NYAARRGH AAAGH BLAAAARGH AAAAAAAAAAAGH GGRRRAAAAARRR AAAGH. And so forth.

Yesterday morning there were 900 bounced email messages in my inbox, complaining that various folks with names like “mtahswud1423” had been sending spam through one of the domains on my webserver. Started around 3 am. This was a little unusual.

I mean, there are always a handful of these, just from people spoofing return addresses — everybody who has a domain with a catch-all address is used to seeing that. But this was way out of line. 900 bounces in six hours? No way. And some of the headers looked suspicious: instead of the usual imaginary return addresses, some of them were from ‘localhost’. And they were doing things like trying to subscribe to mailing lists, all sorts of behavior I’m not used to seeing from everyday spammers.

So I’m thinking, fuck. I’ve been hacked. Well, first time for everything.

So I spent the entire day backing up the data for the dozen or so sites on the server, wiping the entire machine clean, installing a new, up-to-date version of the OS, patching every patch I can find, checking through every script in the backed-up site data to make sure there weren’t any spam relays snuck in there (there weren’t), adding traps on the scripts that are supposed to send mail to notify me if they were being used too often, restoring the cleaned backups, testing again to make sure they’re running correctly, resetting permissions, notifying users of their new passwords, and so on.

(Thank you, Rachel, for letting me borrow your bandwidth; I’d still be working at it now if I’d tried doing all this over my satellite connection. Stupid bandwidth caps.)

This was a day I really could’ve more usefully spent doing, well, quite a number of other things. Work’s been backing up on me, a project I thought was finished has just re-appeared, there’s some household stuff that needs dealing with, etc. But I couldn’t just let my server sit there being a spam zombie, this needed to be taken care of before I get blacklisted. So I sucked it up, made my peace with the progress bar, and at least at the end of the day felt like I’d accomplished something. Server secured, cap’n. Take that, spammers.
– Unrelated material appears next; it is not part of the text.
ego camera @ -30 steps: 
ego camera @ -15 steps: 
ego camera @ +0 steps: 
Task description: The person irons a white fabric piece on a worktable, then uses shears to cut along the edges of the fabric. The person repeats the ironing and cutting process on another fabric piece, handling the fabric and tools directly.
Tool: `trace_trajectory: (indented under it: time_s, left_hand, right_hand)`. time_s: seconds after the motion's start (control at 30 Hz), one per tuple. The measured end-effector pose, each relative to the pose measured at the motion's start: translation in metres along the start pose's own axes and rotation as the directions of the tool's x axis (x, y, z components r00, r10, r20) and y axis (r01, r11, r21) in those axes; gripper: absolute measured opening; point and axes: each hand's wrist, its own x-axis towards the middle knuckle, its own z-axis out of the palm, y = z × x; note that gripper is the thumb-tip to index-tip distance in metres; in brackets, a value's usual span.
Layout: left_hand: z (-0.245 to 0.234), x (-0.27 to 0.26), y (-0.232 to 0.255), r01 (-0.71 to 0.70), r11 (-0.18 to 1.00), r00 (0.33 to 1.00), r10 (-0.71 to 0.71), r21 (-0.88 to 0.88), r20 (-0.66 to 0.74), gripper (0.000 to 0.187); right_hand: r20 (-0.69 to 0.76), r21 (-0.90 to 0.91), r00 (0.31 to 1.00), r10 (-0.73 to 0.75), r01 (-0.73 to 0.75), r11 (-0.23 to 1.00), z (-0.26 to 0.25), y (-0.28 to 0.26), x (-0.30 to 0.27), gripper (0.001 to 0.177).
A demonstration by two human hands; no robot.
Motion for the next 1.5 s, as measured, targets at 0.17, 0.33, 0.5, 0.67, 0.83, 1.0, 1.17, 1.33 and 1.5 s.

This morning there were another 1700 bounced messages in my inbox. A large number of them refer to spam that was sent during the hour when I know for a fact my server was completely offline, shut down, incommunicado. I don’t know where this spam is coming from, but it ain’t me. And there’s nothing, absolutely nothing I can do about it.

To this I will respond with calm equanimity. NYAAAAAAAARRRRRGH.